_PROBLEM REQUIREMENTS_: Would you transcribe the data word for word?

_INFORMATION PROVIDED_:
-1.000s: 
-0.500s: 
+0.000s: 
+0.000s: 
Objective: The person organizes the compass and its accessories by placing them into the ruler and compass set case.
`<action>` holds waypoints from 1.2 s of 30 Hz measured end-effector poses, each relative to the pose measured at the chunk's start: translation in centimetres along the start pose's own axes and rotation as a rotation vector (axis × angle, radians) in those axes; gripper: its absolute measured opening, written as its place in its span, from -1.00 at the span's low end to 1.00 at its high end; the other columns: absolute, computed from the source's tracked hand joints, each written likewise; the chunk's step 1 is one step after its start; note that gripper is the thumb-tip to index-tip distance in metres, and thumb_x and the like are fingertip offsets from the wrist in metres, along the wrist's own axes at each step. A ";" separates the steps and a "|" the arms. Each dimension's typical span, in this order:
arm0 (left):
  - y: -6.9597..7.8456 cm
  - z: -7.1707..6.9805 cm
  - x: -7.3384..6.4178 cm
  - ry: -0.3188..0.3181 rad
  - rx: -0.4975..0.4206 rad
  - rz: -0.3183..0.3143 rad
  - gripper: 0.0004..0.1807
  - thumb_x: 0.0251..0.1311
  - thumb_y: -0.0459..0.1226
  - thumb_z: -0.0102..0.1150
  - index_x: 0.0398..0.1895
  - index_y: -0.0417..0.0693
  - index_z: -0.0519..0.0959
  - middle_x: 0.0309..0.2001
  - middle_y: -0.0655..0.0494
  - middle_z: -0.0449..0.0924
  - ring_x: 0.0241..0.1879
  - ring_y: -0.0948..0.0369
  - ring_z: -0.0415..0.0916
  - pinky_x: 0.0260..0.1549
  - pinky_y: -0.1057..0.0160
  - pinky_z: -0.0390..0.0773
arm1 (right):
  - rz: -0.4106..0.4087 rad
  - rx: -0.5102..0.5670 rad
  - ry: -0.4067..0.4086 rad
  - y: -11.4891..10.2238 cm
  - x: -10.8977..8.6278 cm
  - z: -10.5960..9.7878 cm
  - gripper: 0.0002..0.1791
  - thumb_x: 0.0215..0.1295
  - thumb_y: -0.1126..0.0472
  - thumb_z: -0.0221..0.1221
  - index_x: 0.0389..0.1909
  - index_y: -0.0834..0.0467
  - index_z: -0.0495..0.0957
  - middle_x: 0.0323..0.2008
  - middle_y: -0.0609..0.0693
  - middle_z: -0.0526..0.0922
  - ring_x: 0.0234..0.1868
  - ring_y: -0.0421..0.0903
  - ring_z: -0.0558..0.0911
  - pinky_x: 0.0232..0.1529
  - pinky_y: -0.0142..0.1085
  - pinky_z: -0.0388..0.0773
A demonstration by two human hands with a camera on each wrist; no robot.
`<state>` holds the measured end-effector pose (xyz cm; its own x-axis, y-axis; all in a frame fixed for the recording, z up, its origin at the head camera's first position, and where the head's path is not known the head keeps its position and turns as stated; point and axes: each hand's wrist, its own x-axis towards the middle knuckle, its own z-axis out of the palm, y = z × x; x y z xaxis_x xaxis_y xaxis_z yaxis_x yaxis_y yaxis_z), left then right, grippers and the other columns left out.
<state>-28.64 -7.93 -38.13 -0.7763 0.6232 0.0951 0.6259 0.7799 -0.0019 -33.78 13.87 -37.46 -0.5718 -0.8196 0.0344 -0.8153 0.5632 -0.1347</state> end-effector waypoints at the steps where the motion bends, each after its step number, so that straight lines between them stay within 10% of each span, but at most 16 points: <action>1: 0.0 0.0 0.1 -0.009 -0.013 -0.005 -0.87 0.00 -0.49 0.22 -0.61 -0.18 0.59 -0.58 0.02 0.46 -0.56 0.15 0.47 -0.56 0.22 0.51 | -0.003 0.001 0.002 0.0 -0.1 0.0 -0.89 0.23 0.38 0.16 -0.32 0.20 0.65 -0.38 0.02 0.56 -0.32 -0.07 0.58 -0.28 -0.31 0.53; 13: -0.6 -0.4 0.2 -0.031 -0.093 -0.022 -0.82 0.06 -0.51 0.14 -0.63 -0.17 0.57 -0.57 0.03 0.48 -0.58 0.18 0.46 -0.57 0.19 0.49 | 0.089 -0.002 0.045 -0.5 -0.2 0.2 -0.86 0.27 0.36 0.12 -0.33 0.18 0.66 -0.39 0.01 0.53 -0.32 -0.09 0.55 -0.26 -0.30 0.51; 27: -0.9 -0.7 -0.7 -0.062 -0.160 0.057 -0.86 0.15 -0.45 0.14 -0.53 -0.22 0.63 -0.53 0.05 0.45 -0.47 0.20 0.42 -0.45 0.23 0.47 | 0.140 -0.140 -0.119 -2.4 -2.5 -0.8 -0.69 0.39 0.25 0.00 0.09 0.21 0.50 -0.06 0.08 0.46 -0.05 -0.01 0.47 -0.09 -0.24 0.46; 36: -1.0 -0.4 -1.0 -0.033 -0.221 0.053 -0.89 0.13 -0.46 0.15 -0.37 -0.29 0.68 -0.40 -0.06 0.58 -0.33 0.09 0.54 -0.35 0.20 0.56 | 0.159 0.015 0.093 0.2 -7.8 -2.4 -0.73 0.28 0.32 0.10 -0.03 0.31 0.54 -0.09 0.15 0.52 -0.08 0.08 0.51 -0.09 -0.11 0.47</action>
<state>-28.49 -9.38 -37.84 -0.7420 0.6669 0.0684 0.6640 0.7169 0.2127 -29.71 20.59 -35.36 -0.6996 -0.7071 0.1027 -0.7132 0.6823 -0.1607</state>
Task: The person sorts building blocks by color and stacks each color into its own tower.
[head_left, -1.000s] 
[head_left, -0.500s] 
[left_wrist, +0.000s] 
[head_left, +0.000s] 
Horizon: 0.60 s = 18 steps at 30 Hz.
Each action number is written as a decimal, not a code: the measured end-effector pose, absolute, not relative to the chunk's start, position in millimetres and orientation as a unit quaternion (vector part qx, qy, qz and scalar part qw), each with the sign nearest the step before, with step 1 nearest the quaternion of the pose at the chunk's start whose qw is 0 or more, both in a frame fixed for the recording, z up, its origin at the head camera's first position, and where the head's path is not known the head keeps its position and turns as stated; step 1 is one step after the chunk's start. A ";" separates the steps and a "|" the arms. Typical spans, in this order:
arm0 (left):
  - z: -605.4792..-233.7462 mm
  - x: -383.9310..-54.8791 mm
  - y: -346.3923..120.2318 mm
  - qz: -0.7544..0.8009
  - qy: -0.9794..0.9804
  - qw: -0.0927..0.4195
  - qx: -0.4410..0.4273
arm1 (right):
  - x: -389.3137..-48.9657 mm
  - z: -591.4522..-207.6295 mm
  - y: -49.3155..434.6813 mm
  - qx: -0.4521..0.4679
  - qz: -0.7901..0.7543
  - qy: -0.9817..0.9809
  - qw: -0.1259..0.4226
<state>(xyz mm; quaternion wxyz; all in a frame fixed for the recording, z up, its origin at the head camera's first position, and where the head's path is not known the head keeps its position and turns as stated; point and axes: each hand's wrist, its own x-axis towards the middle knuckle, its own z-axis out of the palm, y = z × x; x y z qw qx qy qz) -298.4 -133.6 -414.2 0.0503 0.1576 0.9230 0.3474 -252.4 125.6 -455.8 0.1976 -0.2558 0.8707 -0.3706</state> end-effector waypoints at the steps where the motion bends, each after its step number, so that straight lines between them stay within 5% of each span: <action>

_SOLUTION FOR THIS EXERCISE_:
-1.000s: 
-0.500s: 
+0.000s: 
+0.000s: 
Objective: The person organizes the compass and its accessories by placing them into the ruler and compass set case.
`<action>` holds waypoints from 1.2 s of 30 Hz measured end-effector poses, each relative to the pose measured at the chunk's start: translation in centimetres along the start pose's own axes and rotation as a rotation vector (axis × angle, radians) in those axes; gripper: its absolute measured opening, written as its place in its span, from -1.00 at the span's low end to 1.00 at its high end; the other columns: absolute, computed from the source's tracked hand joints, each written likewise; the chunk's step 1 is one step after its start; note that gripper is the thumb-tip to index-tip distance in metres, and thumb_x and the like are fingertip offsets from the wrist in metres, along the wrist's own axes at each step. A ";" separates the steps and a "|" the arms. Each dimension's typical span, in this order:
arm0 (left):
  - y: -6.9597..7.8456 cm
  - z: -7.1707..6.9805 cm
  - x: -7.3384..6.4178 cm
  - ry: -0.3188..0.3181 rad
  - rx: -0.4975..0.4206 rad
  - rz: -0.3183..0.3143 rad
  - gripper: 0.0004..0.1807
  - thumb_x: 0.0251..0.1311
  - thumb_y: -0.0459..0.1226
  - thumb_z: -0.0102..0.1150
  - index_x: 0.0398..0.1895
  - index_y: -0.0417..0.0693
  - index_z: -0.0519..0.0959
  - middle_x: 0.0309..0.2001
  - middle_y: -0.0655..0.0494
  - middle_z: -0.0449..0.0924
  - ring_x: 0.0241..0.1879
  - ring_y: -0.0948..0.0369
  - ring_z: -0.0415..0.0916
  - pinky_x: 0.0260..0.1549
  - pinky_y: -0.1057..0.0160
  - pinky_z: -0.0390..0.0773
arm1 (right):
  - rz: -0.4106..0.4087 rad
  - rx: -0.5102..0.5670 rad
  - ry: -0.4067..0.4086 rad
  - y: -11.4891..10.2238 cm
  - x: -10.8977..8.6278 cm
  - z: -10.5960..9.7878 cm
  - gripper: 0.0002..0.1791
  - thumb_x: 0.0215..0.1295
  - thumb_y: -0.1126..0.0472
  - thumb_z: -0.0221..0.1221
  - index_x: 0.0389..0.1909
  - index_y: -0.0834..0.0467
  - index_z: -0.0495..0.0957
  - middle_x: 0.0323..0.2008
  - middle_y: -0.0609..0.0693
  - middle_z: -0.0526..0.0922
  - ring_x: 0.0234..0.1868
  - ring_y: -0.0421..0.0903
  - ring_z: -0.0558..0.0911
  - pinky_x: 0.0232..0.1529
  - pinky_y: -0.0142..0.1085
  - pinky_z: -0.0388..0.0773
A demonstration by two human hands with a camera on each wrist; no robot.
`<state>` holds the measured end-effector pose (xyz cm; its own x-axis, y-axis; all in a frame fixed for the recording, z up, its origin at the head camera's first position, and where the head's path is not known the head keeps its position and turns as stated; point and axes: each hand's wrist, its own x-axis towards the middle knuckle, its own z-axis out of the palm, y = z × x; x y z xaxis_x xaxis_y xaxis_z yaxis_x yaxis_y yaxis_z), left then right, grippers and the other columns left out.
<state>-28.64 -7.93 -38.13 -0.7763 0.6232 0.0951 0.6259 0.7799 -0.0019 -33.78 13.87 -37.46 -0.5718 -0.8196 0.0344 -0.8153 0.5632 -0.1347</state> end-effector waypoints at the steps where the motion bends, each after its step number, so that straight lines between them stay within 10% of each span, but at most 16 points: <action>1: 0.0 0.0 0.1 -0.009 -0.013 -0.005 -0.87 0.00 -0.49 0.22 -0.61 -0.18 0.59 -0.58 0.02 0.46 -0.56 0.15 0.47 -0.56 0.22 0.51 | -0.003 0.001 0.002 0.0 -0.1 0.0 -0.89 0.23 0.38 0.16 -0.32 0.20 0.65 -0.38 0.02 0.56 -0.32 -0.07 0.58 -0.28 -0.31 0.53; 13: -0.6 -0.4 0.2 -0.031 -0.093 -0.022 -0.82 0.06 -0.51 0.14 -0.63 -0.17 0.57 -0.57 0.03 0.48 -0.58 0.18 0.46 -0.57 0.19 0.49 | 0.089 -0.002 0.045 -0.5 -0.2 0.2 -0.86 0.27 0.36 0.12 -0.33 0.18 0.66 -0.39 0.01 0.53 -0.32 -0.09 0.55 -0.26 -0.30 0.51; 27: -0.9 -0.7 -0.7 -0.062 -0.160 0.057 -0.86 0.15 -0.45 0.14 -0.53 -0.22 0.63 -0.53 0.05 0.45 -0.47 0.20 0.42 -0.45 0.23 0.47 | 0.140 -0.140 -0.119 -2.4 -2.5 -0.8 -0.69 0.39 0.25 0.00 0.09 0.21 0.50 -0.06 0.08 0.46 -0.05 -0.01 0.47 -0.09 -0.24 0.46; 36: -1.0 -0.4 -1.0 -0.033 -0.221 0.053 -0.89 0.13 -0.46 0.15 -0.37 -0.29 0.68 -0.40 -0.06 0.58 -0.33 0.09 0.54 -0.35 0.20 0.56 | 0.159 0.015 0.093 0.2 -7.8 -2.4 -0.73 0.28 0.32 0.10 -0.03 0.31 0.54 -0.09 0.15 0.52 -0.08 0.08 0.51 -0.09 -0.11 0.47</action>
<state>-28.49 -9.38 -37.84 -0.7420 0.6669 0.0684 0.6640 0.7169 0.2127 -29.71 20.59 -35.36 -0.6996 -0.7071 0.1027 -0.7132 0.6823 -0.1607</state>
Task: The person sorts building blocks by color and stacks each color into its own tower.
[head_left, -1.000s] 
[head_left, -0.500s] 
[left_wrist, +0.000s] 
[head_left, +0.000s] 
Horizon: 0.60 s = 18 steps at 30 Hz.
Each action number is written as a decimal, not a code: the measured end-effector pose, absolute, not relative to the chunk's start, position in millimetres and orientation as a unit quaternion (vector part qx, qy, qz and scalar part qw), each with the sign nearest the step before, with step 1 nearest the quaternion of the pose at the chunk's start whose qw is 0 or more, both in a frame fixed for the recording, z up, its origin at the head camera's first position, and where the head's path is not known the head keeps its position and turns as stated; step 1 is one step after the chunk's start. A ";" separates the steps and a "|" the arms. Typical spans, in this order:
arm0 (left):
  - z: -605.4792..-233.7462 mm
  - x: -383.9310..-54.8791 mm
  - y: -346.3923..120.2318 mm
  - qz: -0.7544..0.8009
  - qy: -0.9794..0.9804
  - qw: -0.0927..0.4195
  - qx: -0.4410..0.4273
arm1 (right):
  - x: -389.3137..-48.9657 mm
  - z: -591.4522..-207.6295 mm
  - y: -49.3155..434.6813 mm
  - qx: -0.4521..0.4679
  - qz: -0.7901..0.7543
  - qy: -0.9817..0.9809
  - qw: -0.1259..0.4226
<state>(xyz mm; quaternion wxyz; all in a frame fixed for the recording, z up, its origin at the head camera's first position, and where the head's path is not known the head keeps its position and turns as stated; point and axes: each hand's wrist, its own x-axis towards the middle knuckle, its own z-axis out of the palm, y = z × x; x y z qw qx qy qz) -298.4 -133.6 -414.2 0.0503 0.1576 0.9230 0.3474 -252.4 125.6 -455.8 0.1976 -0.2558 0.8707 -0.3706</state> end-effector waypoints at the steps where the motion bends, each after its step number, so that straight lines between them stay within 5% of each span: <action>

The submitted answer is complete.